Loaded when retrieval picks the atom as a focal / direct hit.
EasingCurves [template] v1.0.0
Canonical easing + duration token set as CSS custom properties. Drop into :root and reference everywhere — eliminates the magic-number cubic-bezier copy-paste that plagues most codebases. Six curves cover 95% of UI motion needs.
Language
css
Body
<style>
:root {
/* Easing curves — pick by intent, not aesthetics */
--ease-out: cubic-bezier(0.16, 1, 0.3, 1); /* Confident exit; default for entrances */
--ease-in-out: cubic-bezier(0.4, 0, 0.2, 1); /* Material standard; balanced */
--ease-spring: cubic-bezier(0.34, 1.56, 0.64, 1); /* Playful overshoot; toasts, tooltips */
--ease-decel: cubic-bezier(0, 0, 0.2, 1); /* Decelerate; arriving content */
--ease-accel: cubic-bezier(0.4, 0, 1, 1); /* Accelerate; departing content */
--ease-linear: linear; /* Progress bars only — never UI */
/* Duration scale — tighter at the bottom */
--duration-instant: 80ms; /* Press feedback */
--duration-fast: {DURATION_FAST};
--duration-base: {DURATION_BASE};
--duration-slow: {DURATION_SLOW};
--duration-slower: 600ms; /* Page-level transitions */
}
/* Reduced motion: collapse all durations to 0 — preserve token names */
@media (prefers-reduced-motion: reduce) {
:root {
--duration-instant: 0ms;
--duration-fast: 0ms;
--duration-base: 0ms;
--duration-slow: 0ms;
--duration-slower: 0ms;
}
}
</style>
<!-- Usage:
.button { transition: background var(--duration-fast) var(--ease-out); }
.modal { transition: opacity var(--duration-slow) var(--ease-decel); }
.toast { animation: toast-in var(--duration-base) var(--ease-spring); }
-->
Usage Notes
- Pick easing by intent: ease-out for entrances, ease-accel for exits, ease-spring for playful UI.
- Never use linear for UI — it reads as mechanical. Reserve for progress bars / loading rings.
- Override duration tokens to 0ms inside reduced-motion — keeps consumer code identical, just instant.
- Pair every transition rule with both a duration var AND an easing var; raw 'cubic-bezier(...)' inline is a smell.

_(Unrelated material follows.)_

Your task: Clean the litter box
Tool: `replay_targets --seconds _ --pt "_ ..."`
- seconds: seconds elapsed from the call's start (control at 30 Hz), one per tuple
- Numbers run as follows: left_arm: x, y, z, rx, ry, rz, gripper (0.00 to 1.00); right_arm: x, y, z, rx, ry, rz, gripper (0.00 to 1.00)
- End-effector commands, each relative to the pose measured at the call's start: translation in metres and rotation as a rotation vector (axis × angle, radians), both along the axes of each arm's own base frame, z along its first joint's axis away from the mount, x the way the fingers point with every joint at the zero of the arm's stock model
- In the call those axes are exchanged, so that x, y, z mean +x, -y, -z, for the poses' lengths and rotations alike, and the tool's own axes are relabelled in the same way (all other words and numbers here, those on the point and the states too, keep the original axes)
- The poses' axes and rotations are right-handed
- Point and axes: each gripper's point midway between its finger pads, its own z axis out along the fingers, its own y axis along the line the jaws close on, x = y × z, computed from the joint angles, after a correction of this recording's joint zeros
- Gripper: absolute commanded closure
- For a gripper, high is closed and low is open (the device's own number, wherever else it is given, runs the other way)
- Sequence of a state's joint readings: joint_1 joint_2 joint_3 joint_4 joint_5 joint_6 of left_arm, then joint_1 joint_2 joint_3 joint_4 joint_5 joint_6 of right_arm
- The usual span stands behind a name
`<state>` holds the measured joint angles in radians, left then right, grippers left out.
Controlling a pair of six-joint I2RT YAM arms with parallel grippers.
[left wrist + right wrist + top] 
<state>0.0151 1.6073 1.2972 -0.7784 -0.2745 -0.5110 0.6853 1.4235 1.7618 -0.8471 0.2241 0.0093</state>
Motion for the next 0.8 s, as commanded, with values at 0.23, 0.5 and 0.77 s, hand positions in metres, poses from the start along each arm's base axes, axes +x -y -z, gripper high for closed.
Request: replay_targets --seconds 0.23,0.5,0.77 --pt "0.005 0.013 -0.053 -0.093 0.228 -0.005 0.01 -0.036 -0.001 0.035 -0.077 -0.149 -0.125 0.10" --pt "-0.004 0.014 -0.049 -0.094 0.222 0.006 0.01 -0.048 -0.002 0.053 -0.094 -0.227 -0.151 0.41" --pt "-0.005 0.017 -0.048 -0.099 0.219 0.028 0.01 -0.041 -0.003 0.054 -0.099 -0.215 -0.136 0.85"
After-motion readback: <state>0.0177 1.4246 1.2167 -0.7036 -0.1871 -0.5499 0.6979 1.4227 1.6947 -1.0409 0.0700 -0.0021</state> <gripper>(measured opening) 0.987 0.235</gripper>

- If you need a 7th curve you probably need a redesign — most apps overuse easing variation.
Tested In
- Chrome 120+
- Firefox 121
- Safari 17
Accessibility
- prefers-reduced-motion zeroes all duration tokens — no JS needed at consumer site.
- No animation runs against user preference; transitions still fire instantly so layout stays correct.